* **Exercise directions**
In the records, each line holding "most" must be reported.

════

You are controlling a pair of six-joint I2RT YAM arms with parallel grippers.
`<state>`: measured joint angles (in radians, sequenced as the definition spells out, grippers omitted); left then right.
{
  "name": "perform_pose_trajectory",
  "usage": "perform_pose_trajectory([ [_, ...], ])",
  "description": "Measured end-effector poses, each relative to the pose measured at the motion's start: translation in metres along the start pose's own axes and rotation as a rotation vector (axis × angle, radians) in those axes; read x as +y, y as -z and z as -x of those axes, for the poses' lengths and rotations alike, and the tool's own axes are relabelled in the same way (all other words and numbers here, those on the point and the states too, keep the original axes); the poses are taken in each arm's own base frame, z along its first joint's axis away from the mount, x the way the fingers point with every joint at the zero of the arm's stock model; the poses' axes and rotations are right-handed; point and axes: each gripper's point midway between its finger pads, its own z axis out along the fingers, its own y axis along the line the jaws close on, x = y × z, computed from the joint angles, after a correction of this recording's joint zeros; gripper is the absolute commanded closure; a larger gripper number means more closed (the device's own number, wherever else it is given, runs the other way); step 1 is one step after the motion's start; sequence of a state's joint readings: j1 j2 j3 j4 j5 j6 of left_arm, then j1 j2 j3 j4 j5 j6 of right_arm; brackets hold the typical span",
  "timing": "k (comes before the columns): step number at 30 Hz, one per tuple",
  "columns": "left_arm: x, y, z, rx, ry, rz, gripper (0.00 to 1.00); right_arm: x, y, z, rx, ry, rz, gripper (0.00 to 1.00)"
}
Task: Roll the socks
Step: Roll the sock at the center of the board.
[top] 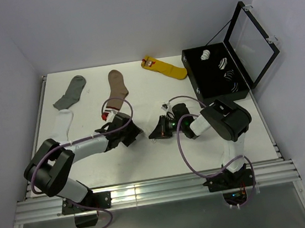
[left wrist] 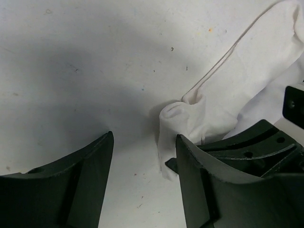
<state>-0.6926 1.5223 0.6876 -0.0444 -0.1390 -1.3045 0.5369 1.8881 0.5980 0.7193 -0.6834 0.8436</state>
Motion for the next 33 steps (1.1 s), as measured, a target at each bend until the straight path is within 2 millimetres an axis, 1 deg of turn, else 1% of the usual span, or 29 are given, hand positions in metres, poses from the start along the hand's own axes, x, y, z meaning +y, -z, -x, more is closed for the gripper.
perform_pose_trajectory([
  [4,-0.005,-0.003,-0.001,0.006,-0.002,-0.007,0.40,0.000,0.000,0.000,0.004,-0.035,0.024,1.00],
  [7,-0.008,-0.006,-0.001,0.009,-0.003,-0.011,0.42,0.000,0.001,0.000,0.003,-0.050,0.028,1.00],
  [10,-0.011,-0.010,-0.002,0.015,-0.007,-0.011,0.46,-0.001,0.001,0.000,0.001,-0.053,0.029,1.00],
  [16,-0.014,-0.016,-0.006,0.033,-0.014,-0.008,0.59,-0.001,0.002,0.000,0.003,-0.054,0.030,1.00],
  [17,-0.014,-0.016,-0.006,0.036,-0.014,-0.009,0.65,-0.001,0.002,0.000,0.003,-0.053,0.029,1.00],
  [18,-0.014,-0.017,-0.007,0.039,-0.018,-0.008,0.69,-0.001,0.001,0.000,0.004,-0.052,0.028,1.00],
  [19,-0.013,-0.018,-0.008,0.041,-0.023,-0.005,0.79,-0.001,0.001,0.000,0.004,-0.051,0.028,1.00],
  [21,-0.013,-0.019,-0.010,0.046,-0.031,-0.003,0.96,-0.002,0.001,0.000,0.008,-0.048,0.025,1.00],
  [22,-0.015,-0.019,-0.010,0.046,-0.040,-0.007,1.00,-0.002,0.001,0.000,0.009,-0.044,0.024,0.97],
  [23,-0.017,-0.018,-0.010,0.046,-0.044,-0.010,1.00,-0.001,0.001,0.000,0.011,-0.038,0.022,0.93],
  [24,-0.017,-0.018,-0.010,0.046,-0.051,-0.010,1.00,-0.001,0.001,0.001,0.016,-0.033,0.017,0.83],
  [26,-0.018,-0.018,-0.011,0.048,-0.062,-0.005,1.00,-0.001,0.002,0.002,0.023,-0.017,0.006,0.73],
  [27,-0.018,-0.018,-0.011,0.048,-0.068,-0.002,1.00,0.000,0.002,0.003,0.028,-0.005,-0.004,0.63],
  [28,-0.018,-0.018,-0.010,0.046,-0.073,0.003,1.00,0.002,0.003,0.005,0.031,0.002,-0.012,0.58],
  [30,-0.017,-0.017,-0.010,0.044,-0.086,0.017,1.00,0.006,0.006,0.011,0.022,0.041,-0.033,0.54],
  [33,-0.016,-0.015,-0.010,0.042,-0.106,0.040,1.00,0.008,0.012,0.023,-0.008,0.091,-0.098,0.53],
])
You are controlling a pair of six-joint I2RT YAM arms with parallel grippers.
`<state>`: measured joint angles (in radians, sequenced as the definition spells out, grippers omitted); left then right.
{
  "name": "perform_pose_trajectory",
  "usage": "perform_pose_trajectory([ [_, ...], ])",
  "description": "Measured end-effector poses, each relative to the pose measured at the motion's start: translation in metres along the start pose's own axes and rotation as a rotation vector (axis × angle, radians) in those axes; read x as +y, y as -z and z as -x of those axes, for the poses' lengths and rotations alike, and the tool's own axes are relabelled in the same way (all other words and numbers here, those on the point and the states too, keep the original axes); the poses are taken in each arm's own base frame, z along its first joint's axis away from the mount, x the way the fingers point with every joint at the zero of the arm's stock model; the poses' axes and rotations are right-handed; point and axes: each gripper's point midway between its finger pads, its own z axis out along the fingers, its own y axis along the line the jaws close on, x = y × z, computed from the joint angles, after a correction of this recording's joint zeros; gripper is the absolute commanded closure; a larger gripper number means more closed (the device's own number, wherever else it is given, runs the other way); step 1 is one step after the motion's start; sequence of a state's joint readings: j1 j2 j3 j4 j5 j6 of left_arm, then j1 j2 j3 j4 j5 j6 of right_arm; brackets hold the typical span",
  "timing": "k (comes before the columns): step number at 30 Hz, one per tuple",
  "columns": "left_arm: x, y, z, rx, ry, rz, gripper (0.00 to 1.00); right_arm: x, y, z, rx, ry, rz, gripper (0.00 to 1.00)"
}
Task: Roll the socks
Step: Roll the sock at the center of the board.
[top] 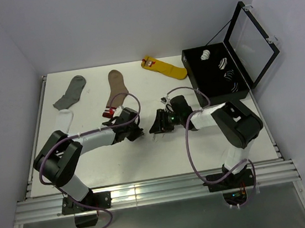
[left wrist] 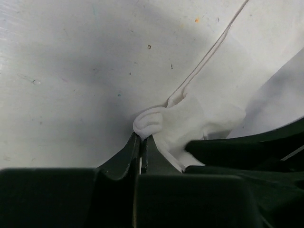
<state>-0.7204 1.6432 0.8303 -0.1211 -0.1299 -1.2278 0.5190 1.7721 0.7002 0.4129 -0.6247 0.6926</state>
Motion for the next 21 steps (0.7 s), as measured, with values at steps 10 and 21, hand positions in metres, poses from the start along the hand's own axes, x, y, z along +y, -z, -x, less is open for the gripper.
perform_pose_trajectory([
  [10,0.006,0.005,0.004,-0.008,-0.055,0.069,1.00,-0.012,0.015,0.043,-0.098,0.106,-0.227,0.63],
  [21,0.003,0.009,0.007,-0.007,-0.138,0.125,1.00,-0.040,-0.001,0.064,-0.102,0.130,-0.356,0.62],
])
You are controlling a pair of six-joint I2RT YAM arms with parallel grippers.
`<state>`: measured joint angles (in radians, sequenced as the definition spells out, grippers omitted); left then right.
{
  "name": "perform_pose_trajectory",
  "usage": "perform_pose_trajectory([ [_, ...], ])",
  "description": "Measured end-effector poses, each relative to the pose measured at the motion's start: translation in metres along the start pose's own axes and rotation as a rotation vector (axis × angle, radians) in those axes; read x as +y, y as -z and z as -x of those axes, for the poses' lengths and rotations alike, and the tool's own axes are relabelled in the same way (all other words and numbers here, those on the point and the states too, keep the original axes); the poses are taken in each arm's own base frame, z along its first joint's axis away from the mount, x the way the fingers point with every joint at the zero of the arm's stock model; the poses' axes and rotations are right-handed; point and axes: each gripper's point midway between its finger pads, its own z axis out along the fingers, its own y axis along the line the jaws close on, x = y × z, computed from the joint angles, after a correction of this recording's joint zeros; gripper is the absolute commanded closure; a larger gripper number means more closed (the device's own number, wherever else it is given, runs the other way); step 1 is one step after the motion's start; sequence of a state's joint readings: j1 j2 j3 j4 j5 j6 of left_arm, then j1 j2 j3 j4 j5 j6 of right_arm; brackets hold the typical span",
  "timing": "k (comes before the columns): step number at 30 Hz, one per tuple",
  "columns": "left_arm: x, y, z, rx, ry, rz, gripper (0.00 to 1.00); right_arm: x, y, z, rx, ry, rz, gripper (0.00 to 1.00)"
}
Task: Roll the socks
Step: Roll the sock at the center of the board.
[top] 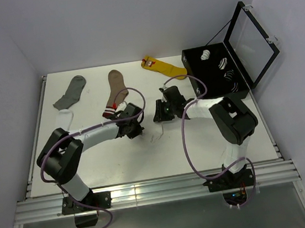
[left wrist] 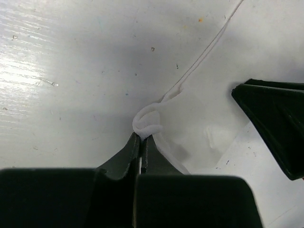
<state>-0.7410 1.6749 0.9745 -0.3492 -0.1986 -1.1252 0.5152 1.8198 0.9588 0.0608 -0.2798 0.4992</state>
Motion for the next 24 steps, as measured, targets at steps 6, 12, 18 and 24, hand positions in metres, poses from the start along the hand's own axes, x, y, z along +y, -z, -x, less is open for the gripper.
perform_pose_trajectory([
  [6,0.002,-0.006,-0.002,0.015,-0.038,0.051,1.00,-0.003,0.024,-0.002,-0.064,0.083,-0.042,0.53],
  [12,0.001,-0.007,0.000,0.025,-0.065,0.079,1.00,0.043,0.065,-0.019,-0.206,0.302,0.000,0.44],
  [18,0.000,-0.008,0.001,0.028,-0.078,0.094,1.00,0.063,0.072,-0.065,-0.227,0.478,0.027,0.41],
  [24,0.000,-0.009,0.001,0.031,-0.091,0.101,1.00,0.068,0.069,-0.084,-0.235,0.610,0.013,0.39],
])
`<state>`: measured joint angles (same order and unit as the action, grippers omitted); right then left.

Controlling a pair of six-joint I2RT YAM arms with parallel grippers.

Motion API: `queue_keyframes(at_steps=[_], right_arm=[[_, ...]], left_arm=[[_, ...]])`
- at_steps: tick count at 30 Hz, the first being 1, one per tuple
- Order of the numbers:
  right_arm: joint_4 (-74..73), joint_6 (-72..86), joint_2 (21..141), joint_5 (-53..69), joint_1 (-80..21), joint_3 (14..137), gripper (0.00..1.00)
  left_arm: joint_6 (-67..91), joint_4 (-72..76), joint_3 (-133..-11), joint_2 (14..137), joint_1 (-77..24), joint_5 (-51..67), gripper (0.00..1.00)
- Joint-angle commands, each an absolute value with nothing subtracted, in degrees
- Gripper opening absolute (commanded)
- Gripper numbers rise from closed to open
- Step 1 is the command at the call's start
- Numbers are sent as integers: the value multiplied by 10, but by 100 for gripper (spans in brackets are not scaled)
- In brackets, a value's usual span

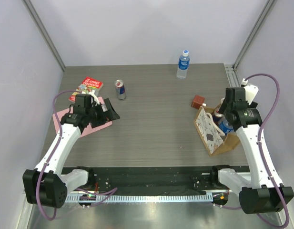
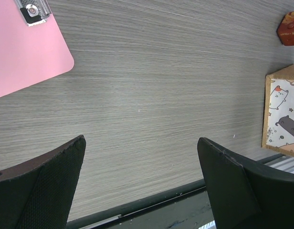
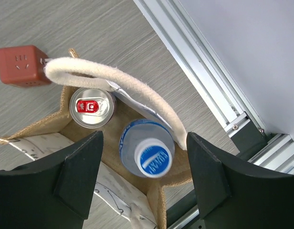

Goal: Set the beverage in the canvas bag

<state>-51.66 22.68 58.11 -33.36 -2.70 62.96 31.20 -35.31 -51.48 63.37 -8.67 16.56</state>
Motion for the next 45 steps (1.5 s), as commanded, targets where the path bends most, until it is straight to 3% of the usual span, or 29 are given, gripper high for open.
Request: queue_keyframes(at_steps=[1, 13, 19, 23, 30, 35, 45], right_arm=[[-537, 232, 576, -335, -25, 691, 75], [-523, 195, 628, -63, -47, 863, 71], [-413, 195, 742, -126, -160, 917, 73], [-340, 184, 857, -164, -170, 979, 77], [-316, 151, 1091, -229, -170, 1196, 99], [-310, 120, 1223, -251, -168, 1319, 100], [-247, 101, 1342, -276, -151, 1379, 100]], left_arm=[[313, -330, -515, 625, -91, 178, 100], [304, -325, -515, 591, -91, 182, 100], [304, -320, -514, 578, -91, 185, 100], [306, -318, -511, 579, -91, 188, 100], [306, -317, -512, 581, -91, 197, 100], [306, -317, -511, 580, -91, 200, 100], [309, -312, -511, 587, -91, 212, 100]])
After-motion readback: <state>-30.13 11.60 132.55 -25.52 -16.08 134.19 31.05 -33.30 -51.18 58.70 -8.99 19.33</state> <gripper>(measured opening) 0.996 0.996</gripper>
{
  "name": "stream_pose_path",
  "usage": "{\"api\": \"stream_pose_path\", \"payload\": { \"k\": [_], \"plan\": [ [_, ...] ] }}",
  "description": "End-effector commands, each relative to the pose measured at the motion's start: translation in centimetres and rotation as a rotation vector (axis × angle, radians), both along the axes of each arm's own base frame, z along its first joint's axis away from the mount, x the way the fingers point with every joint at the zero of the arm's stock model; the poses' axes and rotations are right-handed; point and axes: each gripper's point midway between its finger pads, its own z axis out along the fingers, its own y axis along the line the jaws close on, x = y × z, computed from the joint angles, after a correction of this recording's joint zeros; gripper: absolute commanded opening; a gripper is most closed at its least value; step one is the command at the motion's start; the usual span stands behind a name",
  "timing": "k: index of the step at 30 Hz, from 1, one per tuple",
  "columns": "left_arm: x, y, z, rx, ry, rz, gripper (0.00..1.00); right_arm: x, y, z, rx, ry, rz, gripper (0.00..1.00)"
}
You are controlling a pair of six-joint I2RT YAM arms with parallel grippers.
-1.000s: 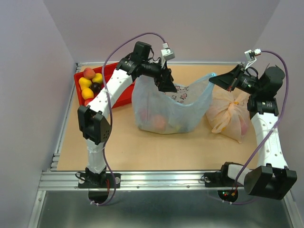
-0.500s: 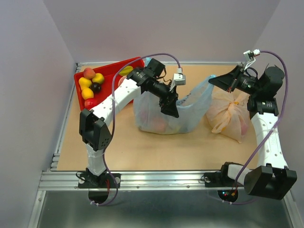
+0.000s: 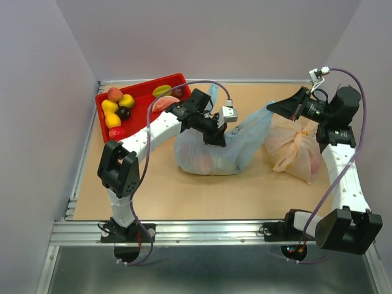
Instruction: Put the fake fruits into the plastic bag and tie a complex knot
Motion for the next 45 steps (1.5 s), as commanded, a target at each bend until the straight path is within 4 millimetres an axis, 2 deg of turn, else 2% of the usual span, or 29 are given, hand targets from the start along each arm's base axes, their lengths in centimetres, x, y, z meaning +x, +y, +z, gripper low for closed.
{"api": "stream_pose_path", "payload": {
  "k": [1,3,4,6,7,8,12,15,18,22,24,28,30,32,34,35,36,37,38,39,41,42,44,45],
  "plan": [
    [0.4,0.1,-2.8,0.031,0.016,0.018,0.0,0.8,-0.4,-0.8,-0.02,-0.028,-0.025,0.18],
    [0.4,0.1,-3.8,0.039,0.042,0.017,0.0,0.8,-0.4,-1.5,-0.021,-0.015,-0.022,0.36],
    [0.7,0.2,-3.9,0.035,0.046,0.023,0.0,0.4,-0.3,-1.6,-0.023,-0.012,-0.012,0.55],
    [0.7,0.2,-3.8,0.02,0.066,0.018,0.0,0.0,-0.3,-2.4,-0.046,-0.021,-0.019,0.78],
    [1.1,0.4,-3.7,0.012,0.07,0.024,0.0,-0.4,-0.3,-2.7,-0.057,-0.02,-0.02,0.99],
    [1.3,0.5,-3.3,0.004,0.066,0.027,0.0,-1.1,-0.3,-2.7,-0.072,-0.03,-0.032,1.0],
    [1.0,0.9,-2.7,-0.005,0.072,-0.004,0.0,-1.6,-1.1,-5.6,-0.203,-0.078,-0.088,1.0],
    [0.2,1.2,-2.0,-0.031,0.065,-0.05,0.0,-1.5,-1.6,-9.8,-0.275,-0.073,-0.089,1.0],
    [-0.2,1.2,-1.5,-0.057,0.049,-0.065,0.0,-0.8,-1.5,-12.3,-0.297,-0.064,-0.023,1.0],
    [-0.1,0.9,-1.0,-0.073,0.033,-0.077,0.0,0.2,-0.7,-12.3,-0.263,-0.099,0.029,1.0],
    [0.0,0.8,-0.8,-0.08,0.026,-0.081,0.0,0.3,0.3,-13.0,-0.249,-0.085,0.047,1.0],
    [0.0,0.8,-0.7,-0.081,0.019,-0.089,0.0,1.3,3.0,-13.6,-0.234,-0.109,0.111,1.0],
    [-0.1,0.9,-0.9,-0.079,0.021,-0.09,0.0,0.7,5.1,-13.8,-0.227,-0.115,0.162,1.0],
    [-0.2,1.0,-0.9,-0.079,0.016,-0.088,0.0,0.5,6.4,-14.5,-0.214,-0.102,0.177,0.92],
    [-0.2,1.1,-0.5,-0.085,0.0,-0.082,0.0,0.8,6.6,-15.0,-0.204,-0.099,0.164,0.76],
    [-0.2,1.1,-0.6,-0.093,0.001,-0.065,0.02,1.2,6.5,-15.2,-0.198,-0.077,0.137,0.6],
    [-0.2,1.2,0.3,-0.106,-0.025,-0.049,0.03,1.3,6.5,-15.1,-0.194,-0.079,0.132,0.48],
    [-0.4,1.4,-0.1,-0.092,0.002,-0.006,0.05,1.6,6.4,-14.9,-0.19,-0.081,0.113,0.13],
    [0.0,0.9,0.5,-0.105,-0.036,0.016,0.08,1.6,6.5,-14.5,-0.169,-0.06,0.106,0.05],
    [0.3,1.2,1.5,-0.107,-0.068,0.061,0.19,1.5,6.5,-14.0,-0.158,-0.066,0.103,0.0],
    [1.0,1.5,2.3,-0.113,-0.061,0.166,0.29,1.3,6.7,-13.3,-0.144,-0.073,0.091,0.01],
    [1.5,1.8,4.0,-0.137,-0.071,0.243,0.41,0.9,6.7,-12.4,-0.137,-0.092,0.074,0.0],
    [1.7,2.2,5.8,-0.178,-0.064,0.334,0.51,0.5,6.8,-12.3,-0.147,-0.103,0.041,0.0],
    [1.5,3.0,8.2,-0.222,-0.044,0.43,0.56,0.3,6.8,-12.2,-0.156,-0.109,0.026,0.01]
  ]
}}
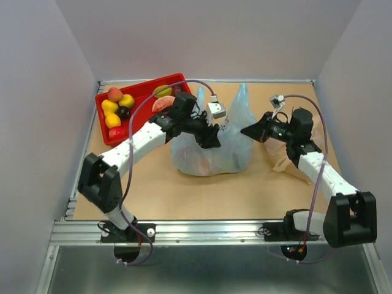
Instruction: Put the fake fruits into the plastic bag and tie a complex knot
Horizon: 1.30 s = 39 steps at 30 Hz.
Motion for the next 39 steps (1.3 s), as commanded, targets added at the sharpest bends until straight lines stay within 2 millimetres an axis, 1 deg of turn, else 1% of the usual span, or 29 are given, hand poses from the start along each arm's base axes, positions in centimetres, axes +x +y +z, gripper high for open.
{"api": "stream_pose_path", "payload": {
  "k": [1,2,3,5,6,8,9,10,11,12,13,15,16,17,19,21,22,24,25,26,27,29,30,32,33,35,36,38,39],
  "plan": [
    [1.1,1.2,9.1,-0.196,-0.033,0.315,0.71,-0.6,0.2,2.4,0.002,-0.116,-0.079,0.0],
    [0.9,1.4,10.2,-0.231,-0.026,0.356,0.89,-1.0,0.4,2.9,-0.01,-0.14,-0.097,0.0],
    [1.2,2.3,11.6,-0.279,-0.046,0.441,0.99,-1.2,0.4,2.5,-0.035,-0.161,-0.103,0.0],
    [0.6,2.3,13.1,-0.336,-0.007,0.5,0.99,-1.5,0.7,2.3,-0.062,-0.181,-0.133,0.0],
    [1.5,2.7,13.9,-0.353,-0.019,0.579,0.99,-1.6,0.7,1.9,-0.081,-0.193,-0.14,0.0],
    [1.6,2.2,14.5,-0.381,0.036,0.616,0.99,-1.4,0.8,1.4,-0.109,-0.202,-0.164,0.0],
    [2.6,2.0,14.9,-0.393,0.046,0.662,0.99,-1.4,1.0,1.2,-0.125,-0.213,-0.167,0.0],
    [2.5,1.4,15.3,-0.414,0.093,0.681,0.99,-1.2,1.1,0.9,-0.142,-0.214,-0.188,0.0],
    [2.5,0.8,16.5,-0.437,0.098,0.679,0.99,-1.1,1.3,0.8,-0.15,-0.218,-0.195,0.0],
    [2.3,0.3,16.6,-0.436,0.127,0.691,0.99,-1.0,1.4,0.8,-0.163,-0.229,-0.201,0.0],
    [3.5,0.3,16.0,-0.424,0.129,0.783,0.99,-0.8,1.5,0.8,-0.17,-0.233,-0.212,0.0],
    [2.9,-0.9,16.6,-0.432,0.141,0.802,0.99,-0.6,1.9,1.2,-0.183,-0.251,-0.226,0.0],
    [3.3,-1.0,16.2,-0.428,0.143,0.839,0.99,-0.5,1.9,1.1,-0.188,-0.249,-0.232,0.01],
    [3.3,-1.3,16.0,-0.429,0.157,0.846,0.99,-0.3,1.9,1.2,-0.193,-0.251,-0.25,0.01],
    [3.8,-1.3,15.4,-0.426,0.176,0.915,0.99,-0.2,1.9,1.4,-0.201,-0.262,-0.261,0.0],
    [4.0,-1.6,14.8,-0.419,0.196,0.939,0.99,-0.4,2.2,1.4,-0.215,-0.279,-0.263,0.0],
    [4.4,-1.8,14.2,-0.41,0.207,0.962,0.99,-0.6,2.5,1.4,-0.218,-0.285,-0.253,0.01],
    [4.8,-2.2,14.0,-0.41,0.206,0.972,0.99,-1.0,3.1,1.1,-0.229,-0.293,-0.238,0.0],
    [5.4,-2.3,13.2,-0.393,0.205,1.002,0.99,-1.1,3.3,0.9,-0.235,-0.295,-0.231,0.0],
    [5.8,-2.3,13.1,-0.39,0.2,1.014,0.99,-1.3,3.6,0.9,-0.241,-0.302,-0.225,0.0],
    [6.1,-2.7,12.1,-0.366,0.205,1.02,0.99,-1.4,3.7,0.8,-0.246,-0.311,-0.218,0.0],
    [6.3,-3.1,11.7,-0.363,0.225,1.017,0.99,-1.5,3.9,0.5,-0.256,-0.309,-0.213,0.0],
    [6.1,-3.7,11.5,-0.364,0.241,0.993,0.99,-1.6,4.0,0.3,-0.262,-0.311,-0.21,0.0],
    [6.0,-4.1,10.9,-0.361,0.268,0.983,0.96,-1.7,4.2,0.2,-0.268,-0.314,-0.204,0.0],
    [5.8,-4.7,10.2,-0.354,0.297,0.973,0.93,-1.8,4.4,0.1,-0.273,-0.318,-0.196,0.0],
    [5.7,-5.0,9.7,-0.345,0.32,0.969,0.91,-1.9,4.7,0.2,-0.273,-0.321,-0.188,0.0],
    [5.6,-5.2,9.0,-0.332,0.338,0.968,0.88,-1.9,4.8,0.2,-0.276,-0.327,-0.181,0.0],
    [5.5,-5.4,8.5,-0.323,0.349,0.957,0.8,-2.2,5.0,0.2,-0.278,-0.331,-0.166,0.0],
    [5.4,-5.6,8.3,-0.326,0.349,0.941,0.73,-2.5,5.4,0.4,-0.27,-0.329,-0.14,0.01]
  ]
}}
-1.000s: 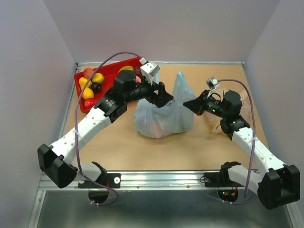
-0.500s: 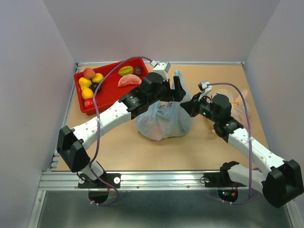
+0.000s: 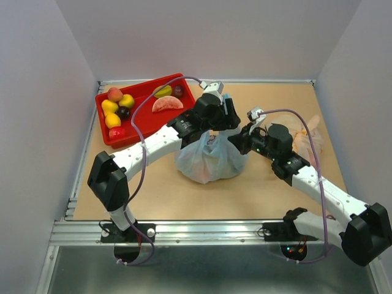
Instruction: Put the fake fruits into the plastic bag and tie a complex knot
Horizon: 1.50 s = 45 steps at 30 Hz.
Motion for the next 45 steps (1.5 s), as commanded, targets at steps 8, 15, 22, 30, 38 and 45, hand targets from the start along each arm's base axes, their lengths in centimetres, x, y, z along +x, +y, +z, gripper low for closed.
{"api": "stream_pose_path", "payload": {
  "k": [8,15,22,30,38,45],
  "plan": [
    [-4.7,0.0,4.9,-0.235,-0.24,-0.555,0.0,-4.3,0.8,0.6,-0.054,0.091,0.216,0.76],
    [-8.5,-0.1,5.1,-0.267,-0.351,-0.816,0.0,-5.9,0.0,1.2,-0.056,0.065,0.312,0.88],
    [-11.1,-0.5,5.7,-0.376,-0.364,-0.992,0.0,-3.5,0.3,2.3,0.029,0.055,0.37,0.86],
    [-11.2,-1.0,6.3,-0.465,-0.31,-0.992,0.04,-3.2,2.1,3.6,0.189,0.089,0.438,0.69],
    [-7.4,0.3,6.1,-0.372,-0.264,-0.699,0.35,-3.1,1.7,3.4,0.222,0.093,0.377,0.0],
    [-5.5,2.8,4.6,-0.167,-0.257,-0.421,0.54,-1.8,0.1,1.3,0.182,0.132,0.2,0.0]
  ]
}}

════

* **Finished exercise**
Motion for the next 45 steps (1.5 s), as commanded, targets where the path bends most, until it is straight to 3% of the usual span, or 29 are given, gripper high for open.
  "description": "End-effector commands, each relative to the pose measured at the motion's start: translation in centimetres and rotation as a rotation vector (axis × angle, radians), both along the axes of each arm's own base frame, z along its first joint's axis away from the mount, x the way the fingers point with every joint at the zero of the arm's stock model; the poses' axes and rotations are right-handed; point and axes: each gripper's point midway between its finger pads, its own z axis out along the fingers, its own y axis along the line the jaws close on, x = y × z, computed from the joint angles, after a correction of this recording's joint zeros; gripper: absolute commanded opening; a gripper is most closed at its least value; step one is the command at the motion's start; the usual span stands behind a name",

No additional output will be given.